Huit ans après les débuts du mouvement #MeToo en France, le collectif féministe NousToutes – créé la même année – a lancé une vaste enquête, intitulée #Féminoscope, pour passer au microscope le profil des féministes en France et la perception des luttes féministes aujourd’hui. Plus de 15 000 personnes (dont plus de 80 % de femmes) ont répondu au questionnaire largement diffusé sur les réseaux sociaux par le collectif d’associations. Un échantillon pas forcément représentatif de l’ensemble de la population, mais qui éclaire la perception du féminisme au-delà du premier cercle des militants.
Il en ressort un profil spécifique des féministes contemporaines : vivant très majoritairement en zone urbaine, il s’agit de jeunes femmes actives, dans le milieu de la vingtaine ou de la trentaine, ayant des revenus moyens ou modestes.
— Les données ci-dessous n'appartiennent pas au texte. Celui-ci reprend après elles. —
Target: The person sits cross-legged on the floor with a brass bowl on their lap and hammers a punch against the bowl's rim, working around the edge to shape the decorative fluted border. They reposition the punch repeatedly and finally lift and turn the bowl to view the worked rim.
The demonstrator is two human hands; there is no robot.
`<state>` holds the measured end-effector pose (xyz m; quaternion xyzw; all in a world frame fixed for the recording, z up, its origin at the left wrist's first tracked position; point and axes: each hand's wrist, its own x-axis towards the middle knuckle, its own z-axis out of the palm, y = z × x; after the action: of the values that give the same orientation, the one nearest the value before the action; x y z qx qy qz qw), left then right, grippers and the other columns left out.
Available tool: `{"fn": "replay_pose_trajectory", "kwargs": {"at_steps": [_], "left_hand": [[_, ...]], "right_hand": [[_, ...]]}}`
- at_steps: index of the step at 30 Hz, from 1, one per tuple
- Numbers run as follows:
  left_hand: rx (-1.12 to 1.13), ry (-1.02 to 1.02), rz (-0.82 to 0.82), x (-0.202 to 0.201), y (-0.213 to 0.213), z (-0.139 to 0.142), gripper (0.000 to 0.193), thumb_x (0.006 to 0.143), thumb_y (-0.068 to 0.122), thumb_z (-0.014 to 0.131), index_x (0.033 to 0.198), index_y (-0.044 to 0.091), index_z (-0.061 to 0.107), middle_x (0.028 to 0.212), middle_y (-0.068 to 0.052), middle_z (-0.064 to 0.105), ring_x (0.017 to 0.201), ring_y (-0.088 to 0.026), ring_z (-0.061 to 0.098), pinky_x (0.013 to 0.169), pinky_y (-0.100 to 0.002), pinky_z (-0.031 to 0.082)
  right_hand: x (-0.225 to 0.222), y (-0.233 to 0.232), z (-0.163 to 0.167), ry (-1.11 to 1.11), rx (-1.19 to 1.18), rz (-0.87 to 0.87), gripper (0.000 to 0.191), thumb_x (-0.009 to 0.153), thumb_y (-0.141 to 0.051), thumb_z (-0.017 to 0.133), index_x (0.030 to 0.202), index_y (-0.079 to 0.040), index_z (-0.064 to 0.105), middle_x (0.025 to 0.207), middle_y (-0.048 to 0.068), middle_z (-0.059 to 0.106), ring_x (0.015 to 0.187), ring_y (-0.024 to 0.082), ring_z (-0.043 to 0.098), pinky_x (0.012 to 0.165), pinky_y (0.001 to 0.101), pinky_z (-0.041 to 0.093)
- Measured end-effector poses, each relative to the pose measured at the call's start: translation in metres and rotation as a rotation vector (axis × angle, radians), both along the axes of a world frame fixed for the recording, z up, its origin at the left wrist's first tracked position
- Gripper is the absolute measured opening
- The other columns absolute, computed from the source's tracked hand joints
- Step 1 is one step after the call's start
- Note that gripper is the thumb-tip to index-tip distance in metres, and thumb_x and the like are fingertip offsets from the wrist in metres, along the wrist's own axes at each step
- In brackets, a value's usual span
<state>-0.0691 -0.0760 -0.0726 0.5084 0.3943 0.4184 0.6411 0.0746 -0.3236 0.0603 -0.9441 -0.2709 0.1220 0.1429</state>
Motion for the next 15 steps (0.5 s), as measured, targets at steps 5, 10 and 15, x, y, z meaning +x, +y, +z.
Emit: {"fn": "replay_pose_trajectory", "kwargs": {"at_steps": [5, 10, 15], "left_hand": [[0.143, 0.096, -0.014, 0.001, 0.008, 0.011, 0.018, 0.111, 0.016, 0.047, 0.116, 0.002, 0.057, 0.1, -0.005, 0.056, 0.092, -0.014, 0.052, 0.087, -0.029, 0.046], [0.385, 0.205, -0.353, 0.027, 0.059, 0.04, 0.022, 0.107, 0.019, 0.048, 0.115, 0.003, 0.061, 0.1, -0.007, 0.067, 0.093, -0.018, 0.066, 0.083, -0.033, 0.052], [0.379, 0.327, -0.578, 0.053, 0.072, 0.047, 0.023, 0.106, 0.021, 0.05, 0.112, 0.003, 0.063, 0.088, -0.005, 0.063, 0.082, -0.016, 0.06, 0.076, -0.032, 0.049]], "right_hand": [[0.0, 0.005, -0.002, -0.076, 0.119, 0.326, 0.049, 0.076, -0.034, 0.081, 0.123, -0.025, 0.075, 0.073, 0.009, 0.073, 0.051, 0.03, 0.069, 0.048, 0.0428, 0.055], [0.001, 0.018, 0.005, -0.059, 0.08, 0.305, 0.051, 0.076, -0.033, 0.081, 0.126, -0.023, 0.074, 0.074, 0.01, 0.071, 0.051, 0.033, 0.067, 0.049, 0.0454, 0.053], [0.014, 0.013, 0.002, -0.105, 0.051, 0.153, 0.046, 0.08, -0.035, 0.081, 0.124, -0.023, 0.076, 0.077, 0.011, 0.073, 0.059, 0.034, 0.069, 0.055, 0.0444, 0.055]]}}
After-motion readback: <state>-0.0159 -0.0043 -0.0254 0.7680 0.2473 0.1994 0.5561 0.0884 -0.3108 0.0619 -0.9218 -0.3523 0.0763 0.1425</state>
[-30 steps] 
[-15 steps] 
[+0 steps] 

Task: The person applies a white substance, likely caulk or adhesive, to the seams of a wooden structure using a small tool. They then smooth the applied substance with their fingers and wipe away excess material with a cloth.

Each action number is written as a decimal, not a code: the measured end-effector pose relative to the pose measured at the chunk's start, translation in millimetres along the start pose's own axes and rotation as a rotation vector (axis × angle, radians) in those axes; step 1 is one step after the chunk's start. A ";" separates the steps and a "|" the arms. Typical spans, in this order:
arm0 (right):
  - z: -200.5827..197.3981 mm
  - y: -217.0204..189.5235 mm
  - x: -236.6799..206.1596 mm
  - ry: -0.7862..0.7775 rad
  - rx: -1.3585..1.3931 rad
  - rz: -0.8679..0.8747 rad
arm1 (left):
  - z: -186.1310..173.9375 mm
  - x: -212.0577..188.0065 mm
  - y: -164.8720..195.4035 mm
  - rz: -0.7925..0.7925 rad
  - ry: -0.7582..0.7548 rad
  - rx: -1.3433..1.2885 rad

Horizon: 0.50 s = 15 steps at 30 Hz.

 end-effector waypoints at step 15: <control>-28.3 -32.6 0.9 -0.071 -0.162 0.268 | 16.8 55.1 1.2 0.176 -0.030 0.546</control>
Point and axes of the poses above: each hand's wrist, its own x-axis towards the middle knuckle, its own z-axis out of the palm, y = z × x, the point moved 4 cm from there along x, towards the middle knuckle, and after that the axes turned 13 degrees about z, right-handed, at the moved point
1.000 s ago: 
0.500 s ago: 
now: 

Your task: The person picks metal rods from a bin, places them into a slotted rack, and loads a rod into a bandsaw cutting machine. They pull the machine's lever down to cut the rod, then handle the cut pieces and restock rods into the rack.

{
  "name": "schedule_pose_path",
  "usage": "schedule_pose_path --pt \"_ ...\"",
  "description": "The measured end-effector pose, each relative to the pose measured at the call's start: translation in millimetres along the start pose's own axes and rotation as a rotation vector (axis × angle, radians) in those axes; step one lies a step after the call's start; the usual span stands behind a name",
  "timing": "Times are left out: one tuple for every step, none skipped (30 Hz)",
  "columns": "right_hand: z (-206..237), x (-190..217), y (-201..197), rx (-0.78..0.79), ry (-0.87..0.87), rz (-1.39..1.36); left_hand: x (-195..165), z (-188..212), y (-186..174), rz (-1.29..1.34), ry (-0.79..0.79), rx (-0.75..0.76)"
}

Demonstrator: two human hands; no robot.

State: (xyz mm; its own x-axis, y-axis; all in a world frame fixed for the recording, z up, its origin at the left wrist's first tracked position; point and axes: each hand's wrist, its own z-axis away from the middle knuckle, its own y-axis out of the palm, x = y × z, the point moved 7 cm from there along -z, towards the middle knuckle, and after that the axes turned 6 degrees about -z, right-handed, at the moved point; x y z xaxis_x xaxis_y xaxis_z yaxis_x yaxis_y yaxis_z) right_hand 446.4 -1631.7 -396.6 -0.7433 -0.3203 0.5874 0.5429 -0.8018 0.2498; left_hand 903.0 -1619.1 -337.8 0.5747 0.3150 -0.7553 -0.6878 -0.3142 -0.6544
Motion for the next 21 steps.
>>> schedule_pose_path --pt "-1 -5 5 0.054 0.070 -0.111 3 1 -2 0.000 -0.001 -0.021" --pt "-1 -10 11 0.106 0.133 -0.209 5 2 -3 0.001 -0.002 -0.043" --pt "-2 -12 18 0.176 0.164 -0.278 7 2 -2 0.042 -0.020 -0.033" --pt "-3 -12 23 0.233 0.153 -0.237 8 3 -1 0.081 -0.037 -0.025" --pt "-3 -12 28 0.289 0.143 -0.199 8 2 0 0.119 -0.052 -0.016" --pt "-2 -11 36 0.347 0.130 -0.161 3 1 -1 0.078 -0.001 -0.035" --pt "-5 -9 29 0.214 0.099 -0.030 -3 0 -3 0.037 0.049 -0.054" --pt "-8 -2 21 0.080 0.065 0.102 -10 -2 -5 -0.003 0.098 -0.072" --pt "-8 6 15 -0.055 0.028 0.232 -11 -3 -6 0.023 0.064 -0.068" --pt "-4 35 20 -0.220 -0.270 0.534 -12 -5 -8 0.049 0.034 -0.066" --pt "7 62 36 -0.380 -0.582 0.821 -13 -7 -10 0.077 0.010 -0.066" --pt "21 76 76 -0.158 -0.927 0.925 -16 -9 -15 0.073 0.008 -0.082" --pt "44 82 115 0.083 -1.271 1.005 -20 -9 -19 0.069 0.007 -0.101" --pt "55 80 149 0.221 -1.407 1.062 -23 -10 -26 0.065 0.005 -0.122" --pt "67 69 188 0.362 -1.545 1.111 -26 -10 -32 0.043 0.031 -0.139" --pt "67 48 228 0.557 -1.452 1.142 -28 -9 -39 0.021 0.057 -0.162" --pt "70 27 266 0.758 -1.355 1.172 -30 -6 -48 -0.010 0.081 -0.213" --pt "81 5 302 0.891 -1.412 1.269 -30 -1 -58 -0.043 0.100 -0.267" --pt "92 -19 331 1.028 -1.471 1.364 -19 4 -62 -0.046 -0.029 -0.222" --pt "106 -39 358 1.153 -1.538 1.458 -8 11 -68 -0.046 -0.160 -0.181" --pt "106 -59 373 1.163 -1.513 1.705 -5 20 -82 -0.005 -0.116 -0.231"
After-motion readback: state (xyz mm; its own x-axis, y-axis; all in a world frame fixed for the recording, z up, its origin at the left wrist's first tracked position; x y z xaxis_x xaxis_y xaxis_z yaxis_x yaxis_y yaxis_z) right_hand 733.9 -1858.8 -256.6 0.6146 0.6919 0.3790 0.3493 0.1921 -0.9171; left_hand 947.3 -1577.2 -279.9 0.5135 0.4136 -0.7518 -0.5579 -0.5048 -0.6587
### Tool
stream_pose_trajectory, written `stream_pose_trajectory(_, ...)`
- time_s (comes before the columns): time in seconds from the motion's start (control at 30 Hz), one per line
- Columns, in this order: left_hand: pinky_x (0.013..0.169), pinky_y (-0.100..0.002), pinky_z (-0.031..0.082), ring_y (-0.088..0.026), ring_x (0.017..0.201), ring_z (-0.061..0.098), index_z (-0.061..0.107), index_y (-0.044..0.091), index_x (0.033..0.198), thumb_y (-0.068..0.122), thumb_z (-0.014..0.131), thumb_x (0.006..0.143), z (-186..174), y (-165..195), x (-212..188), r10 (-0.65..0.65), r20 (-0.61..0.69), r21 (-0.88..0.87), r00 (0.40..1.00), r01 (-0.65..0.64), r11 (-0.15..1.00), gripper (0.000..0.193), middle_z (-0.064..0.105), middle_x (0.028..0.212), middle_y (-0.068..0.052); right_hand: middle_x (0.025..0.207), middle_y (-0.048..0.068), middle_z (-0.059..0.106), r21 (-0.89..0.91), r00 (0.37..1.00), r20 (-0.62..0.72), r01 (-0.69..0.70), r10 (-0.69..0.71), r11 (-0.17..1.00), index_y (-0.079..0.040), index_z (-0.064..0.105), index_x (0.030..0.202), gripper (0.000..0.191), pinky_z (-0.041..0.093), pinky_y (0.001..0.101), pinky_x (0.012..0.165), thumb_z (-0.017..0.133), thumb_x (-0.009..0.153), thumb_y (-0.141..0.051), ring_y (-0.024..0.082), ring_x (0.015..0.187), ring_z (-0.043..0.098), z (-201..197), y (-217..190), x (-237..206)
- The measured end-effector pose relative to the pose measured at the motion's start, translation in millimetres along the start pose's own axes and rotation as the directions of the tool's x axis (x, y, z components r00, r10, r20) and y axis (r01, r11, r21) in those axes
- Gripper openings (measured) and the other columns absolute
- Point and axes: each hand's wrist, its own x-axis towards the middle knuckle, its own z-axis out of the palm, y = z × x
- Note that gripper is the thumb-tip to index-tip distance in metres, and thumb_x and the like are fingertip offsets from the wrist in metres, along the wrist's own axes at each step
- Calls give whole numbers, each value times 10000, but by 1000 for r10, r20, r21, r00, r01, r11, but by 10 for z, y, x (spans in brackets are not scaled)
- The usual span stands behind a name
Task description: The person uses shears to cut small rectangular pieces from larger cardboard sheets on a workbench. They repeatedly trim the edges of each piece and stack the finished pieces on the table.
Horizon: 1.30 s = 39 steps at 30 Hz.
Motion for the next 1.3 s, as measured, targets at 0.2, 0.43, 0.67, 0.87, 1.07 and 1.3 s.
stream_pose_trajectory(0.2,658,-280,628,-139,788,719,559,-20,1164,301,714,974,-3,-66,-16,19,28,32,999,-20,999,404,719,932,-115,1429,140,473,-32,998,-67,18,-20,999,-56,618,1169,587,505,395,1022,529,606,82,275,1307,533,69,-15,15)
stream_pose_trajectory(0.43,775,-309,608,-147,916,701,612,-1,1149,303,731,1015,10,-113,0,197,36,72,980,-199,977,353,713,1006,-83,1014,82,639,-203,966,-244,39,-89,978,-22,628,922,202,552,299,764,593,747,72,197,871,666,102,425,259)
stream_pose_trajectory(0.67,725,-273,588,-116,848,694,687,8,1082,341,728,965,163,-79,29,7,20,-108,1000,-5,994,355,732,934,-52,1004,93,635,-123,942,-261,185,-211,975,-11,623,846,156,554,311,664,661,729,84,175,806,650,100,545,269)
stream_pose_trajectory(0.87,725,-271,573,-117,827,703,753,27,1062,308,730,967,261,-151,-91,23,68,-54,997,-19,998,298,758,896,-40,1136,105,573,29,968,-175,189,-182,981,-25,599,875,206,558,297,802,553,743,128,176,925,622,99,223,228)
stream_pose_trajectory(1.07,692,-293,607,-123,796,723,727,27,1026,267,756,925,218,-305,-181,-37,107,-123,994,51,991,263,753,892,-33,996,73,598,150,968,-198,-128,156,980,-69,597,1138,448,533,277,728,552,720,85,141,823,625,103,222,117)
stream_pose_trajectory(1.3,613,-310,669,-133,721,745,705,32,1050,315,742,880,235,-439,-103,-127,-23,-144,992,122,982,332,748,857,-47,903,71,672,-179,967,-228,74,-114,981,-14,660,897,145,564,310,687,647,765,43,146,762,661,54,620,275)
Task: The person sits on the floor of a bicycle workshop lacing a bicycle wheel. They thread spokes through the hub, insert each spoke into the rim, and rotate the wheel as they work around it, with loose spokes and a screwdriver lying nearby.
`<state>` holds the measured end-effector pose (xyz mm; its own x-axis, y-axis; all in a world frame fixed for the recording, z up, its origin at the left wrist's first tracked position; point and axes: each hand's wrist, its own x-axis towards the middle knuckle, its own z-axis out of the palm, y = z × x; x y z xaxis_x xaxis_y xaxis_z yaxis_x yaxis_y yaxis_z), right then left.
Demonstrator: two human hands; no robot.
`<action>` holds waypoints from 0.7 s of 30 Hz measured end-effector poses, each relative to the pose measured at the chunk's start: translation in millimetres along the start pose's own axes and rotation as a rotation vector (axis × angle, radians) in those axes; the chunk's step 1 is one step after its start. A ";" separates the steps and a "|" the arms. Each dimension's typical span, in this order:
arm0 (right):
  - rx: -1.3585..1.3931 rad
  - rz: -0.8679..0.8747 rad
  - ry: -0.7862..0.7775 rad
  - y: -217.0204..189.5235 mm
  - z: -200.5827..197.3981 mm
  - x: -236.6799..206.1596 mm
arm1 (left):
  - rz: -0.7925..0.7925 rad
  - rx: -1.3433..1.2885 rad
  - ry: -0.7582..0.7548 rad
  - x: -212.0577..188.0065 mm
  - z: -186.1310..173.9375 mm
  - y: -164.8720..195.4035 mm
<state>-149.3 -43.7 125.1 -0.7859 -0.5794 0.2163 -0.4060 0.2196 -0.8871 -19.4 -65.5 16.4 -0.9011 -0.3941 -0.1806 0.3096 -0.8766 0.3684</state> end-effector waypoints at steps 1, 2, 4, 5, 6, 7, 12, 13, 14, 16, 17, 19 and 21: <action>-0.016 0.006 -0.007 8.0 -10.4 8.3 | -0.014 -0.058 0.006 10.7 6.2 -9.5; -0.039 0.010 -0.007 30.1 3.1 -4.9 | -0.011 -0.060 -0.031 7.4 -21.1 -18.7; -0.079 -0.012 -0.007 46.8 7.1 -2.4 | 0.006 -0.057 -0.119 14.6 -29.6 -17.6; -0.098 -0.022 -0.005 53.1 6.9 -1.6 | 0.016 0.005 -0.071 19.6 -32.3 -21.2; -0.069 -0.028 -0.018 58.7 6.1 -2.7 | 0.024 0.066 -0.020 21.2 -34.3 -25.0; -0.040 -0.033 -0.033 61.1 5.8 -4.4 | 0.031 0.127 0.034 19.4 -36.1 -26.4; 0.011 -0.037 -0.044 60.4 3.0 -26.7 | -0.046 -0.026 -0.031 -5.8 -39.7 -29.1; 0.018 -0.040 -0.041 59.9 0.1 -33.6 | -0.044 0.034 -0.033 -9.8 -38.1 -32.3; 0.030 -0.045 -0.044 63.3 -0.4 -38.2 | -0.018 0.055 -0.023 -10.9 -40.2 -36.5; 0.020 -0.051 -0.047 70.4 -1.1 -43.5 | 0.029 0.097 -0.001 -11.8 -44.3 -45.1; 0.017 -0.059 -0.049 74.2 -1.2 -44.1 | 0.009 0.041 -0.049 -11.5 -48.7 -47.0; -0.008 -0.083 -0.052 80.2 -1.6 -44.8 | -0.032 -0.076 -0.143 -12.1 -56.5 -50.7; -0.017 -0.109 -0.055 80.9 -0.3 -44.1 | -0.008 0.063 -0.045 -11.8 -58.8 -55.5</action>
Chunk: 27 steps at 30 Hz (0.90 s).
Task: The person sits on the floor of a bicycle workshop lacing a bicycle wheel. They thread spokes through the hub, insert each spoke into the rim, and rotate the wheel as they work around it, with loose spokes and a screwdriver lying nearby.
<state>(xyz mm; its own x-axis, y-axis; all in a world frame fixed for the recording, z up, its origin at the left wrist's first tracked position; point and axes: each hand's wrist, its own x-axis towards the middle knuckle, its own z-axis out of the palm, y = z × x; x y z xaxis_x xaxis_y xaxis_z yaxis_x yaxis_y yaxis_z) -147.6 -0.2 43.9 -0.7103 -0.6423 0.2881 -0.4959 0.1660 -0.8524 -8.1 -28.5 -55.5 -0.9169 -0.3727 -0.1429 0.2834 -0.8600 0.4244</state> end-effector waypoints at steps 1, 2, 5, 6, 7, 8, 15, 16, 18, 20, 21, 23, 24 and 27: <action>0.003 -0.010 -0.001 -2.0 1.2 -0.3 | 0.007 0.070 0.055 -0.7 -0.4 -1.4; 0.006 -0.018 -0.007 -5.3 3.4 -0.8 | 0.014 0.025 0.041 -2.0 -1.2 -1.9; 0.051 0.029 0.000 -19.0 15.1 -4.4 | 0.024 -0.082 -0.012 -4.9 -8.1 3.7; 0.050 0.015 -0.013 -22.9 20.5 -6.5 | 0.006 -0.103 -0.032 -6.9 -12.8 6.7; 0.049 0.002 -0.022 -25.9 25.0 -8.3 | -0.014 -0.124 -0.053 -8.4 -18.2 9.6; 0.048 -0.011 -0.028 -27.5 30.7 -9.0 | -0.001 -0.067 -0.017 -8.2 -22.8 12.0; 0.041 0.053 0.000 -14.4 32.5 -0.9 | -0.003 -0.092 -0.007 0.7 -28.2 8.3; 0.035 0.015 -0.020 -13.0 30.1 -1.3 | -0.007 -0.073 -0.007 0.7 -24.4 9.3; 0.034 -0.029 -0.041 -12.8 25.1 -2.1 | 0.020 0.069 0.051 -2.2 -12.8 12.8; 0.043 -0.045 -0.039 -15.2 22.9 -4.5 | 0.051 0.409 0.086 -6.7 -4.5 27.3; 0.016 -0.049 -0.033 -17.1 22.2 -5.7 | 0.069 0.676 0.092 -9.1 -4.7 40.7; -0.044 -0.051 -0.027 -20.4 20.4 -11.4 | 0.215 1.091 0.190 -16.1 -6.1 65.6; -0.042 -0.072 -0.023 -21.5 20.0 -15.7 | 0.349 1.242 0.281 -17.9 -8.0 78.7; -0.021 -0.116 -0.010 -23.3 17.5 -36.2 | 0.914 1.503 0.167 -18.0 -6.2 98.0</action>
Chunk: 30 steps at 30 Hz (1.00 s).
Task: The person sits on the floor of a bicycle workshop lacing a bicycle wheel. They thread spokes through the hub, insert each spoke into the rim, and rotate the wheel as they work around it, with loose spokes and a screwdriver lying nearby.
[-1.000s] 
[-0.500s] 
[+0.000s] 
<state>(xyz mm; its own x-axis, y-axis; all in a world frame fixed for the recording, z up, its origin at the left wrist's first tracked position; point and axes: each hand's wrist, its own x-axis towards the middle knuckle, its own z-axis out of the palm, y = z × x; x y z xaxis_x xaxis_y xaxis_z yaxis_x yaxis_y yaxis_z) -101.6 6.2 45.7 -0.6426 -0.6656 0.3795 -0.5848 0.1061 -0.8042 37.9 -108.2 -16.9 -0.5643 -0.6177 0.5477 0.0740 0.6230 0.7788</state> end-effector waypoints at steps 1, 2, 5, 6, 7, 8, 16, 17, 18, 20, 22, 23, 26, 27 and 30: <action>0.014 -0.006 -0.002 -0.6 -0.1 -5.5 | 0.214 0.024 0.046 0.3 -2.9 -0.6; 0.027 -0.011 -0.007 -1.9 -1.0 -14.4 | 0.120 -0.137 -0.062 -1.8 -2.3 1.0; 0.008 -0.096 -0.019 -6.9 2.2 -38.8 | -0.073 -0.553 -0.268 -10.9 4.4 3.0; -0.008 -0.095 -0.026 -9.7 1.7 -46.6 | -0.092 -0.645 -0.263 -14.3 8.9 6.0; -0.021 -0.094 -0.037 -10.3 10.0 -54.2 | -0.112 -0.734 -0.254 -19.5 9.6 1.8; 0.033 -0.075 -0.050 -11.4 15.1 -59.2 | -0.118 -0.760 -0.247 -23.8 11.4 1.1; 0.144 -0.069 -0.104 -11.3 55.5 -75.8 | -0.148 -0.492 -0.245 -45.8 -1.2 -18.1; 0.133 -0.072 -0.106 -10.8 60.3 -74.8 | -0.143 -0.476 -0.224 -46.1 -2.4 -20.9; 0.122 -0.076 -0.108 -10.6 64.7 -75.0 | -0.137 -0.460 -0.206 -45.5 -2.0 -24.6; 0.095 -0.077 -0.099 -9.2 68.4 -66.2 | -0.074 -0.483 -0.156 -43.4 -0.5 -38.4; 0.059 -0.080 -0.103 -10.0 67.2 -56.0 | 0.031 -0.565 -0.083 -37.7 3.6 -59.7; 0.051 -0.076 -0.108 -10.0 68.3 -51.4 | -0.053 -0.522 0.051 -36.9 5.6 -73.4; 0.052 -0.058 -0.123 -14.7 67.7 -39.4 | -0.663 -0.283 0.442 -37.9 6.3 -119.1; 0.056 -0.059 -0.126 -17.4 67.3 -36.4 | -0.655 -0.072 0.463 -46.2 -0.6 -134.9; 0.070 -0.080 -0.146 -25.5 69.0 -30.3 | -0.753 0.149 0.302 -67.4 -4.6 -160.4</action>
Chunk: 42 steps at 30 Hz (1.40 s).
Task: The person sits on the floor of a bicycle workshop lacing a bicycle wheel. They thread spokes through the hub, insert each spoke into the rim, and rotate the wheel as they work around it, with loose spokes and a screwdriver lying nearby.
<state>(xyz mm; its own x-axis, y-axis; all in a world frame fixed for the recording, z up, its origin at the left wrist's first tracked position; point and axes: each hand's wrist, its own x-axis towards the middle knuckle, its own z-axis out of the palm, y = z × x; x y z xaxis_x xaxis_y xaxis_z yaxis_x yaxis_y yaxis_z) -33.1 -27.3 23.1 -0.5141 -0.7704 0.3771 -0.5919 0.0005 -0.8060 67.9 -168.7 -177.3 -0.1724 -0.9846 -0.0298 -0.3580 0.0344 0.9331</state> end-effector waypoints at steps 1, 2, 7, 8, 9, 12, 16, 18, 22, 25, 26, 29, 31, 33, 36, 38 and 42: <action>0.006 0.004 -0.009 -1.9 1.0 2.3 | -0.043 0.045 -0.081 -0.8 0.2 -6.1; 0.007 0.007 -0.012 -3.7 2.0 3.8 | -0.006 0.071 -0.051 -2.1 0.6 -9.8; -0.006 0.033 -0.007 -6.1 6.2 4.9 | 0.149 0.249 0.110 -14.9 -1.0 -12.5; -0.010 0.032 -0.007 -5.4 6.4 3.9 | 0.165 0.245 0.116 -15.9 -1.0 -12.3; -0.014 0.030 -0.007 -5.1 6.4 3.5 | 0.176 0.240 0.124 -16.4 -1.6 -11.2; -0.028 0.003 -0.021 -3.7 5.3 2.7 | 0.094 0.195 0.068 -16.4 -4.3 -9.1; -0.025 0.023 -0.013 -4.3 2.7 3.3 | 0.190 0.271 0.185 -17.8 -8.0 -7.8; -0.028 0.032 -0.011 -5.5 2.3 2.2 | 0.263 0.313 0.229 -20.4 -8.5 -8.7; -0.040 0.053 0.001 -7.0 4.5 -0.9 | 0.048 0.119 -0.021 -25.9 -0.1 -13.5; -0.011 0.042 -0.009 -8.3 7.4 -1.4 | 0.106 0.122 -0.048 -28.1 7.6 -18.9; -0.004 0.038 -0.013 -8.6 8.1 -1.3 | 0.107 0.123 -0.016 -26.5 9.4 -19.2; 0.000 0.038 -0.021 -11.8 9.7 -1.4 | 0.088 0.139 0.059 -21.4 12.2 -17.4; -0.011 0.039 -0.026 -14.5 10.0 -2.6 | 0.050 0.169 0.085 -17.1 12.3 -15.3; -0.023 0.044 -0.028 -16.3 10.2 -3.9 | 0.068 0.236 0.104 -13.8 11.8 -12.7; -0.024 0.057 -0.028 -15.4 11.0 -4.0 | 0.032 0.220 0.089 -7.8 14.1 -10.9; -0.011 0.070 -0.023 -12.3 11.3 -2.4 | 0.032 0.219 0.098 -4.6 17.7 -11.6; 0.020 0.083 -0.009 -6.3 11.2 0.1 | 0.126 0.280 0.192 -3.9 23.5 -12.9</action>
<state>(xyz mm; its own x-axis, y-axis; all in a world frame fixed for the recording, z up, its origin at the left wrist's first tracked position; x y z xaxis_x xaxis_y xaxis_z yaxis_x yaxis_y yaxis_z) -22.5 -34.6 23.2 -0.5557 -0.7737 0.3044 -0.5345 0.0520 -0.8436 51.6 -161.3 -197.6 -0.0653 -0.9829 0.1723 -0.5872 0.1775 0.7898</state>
La lutte contre les violences reste une priorité, tandis que d’autres sujets portés par les militantes font débat.
Un féminisme largement assumé
Premier constat : 98 % des répondants déclarent partager les valeurs féministes. 61,5 % assument sans problème l’étiquette de « féministe », tandis que 21,5 % déclarent partager des valeurs féministes sans pour autant s’identifier à ce terme. Seuls 15 % des répondants déclarent être de véritables « militants féministes ». Parmi les hommes ayant répondu (14 % de l’échantillon global), un tiers se considère comme « alliés » des féministes, en les soutenant.
Même s’ils ne se déclarent pas militants, la plupart des personnes ayant répondu témoignent d’engagements : 87 % ont déjà signé une pétition ; 71 % ont participé à une manifestation (comme pour la journée du 8 mars ou celle du 25 novembre contre les violences faites aux femmes) et 70 % ont relayé du contenu militant sur les réseaux sociaux.